George Jones singles chronology
| "Open Pit Mine" (1962) | "A Girl I Used to Know" (1962) | "Lonely Christmas Call" (1963) |

= A Girl I Used to Know =

"A Girl I Used to Know" (also known as "Just Someone I Used to Know" and "Someone I Used to Know") is a song written by Jack Clement and originally released as a single by George Jones. It became a top five hit for Jones, peaking at number three. Porter Wagoner and Dolly Parton recorded the song as "Just Someone I Used to Know", with the single becoming a number five hit in 1969, and earning a nomination for Best Country Performance by a Duo or Group at the 12th Annual Grammy Awards.
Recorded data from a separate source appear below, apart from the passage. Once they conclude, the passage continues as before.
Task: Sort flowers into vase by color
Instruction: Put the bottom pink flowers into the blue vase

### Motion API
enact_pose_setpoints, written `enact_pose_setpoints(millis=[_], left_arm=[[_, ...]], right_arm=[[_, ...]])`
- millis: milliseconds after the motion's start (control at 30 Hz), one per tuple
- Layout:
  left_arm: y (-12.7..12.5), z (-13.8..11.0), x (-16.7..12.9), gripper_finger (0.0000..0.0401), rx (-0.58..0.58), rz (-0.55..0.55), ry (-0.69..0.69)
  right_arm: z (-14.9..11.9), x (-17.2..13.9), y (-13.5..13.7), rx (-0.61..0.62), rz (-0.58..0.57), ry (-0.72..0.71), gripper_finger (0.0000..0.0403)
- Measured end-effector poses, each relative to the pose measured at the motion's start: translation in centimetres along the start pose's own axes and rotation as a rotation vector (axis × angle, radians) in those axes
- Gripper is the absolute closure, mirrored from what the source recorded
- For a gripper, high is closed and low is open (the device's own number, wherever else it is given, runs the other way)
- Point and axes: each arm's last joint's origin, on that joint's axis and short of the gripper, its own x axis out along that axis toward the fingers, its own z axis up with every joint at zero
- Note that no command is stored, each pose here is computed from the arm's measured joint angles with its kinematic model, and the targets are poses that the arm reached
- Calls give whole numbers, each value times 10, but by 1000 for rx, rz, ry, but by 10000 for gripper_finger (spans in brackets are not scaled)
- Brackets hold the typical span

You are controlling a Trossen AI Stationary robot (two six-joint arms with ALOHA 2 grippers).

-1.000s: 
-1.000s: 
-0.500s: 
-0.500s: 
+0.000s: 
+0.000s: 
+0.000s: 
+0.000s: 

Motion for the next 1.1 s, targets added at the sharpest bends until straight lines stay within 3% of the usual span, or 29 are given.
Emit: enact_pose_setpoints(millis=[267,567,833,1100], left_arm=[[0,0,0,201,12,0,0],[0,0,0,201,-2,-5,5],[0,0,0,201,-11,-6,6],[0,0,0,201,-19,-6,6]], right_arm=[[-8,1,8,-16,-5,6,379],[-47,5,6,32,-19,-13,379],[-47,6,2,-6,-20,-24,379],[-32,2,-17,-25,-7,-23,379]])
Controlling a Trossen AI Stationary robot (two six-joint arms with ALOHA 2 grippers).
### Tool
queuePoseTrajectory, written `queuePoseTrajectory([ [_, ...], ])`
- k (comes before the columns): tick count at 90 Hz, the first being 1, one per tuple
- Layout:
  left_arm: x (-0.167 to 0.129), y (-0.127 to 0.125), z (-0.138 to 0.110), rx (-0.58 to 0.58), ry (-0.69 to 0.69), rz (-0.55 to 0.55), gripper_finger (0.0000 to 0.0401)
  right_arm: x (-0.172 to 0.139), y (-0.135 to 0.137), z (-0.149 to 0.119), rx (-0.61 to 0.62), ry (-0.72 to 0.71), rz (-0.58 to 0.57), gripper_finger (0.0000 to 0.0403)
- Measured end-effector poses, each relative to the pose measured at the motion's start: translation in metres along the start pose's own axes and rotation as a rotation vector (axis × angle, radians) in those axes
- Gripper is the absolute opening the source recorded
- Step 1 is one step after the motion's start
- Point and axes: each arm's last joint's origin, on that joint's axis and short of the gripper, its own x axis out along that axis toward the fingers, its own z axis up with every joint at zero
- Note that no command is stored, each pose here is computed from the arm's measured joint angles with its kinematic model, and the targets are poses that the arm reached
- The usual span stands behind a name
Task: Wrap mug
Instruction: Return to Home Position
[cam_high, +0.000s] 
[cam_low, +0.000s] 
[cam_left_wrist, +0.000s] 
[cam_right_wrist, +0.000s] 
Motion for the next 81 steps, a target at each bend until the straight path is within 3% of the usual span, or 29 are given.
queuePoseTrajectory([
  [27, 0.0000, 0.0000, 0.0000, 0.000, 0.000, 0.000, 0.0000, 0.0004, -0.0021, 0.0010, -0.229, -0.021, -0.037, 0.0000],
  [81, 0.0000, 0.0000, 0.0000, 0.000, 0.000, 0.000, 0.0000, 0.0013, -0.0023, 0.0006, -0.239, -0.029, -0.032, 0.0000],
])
It was Wagoner's eighth nomination and Parton's first. In 1970, Jones recorded the song again with wife Tammy Wynette for their debut duet album We Go Together.

==Cover versions==
In 1971, Jimmy Dean and Dottie West recorded the song for their album Country Boy & Country Girl. The same year, The Statler Brothers released a version of the song on their album Pictures of Moments to Remember .

Emmylou Harris recorded the song as a duet with John Anderson for her 1986 album Thirteen.

Lee Ann Womack included a version of the song on her 2005 album There's More Where That Came From.

Adam Harvey and Beccy Cole included the song on their 2017 album The Great Country Songbook Volume 2.